TASK MATERIAL:
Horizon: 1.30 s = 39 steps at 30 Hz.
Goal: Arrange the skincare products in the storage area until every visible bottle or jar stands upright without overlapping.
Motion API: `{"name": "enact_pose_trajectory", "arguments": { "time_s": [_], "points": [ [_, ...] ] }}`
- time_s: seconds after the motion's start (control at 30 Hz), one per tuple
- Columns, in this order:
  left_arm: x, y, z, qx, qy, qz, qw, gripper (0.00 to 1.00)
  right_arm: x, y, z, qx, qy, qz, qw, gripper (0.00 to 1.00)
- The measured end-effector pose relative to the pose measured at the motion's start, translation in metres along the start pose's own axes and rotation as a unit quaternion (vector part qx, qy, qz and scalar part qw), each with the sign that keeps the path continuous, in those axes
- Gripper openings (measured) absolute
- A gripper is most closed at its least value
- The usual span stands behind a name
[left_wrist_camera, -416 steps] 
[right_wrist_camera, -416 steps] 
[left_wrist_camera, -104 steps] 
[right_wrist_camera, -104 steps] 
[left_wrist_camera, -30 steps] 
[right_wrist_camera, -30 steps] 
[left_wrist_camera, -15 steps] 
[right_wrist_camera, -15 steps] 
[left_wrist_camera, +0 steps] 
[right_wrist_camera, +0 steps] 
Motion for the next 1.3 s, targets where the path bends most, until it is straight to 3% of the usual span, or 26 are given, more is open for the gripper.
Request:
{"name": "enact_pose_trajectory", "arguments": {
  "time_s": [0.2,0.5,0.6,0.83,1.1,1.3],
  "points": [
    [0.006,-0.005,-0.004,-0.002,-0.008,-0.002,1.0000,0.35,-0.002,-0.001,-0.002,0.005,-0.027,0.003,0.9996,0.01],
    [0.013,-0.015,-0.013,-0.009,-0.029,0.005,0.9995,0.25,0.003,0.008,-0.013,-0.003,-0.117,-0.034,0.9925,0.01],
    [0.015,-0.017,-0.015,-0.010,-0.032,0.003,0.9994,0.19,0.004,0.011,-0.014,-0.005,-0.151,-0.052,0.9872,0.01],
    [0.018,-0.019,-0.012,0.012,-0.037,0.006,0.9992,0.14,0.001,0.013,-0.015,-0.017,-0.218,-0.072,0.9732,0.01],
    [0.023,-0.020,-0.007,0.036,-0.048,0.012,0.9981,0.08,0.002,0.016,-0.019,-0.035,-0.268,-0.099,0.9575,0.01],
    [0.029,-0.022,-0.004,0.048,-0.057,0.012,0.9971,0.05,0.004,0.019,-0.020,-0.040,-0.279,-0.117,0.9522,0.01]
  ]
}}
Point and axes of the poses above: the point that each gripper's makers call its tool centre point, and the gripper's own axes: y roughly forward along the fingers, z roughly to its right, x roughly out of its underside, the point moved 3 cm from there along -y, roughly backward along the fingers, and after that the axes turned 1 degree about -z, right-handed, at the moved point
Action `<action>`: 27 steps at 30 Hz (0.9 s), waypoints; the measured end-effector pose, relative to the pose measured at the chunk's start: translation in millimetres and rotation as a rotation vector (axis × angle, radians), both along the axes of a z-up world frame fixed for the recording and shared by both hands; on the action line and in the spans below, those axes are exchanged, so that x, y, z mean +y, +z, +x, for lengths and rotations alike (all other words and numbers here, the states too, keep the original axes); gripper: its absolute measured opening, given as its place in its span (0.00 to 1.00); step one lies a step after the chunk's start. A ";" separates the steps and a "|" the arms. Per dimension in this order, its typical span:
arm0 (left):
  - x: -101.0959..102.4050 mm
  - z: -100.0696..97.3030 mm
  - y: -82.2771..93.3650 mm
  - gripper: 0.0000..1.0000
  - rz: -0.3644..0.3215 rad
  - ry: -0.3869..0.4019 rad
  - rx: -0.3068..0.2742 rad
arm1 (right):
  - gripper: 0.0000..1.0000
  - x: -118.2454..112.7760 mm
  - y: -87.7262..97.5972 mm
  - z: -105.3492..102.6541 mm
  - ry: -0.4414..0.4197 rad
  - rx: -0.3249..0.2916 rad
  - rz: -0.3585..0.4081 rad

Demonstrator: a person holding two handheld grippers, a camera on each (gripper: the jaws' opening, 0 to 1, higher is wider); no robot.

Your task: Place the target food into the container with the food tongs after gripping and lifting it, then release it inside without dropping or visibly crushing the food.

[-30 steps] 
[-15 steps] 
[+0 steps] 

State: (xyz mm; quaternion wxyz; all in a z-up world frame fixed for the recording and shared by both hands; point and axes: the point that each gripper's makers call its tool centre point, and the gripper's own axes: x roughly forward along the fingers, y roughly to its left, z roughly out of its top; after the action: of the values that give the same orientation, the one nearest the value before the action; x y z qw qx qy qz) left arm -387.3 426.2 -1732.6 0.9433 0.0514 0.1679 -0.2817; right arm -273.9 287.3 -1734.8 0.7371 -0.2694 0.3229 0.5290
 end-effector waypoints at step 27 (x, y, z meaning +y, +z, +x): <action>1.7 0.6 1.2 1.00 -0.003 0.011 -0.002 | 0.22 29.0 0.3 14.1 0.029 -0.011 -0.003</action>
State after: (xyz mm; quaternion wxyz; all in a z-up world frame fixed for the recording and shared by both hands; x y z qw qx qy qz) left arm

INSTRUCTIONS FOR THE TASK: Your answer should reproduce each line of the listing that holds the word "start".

RESPONSE AREA:
- time_s: seconds after the motion's start (control at 30 Hz), one per tuple
- The measured end-effector pose relative to the pose measured at the motion's start, translation in metres along the start pose's own axes and rotation as a unit quaternion (vector part qx, qy, qz and scalar part qw), each with the sign that keeps the path continuous, in those axes
Action `<action>`: 27 steps at 30 Hz (0.9 s), waypoints; the measured end-effector pose, relative to the pose measured at the chunk's start: translation in millimetres and rotation as a rotation vector (axis × angle, radians), both along the axes of a z-up world frame fixed for the recording and shared by both hands; on the action line and in the spans below, those axes are exchanged, so that x, y, z mean +y, +z, +x, for lengths and rotations alike (all other words and numbers here, the states too, keep the original axes); gripper: its absolute measured opening, given as its place in its span (0.00 to 1.00); step one lies a step after the chunk's start. A ";" separates the steps and a "|" the arms. Per dimension in this order, its typical span:

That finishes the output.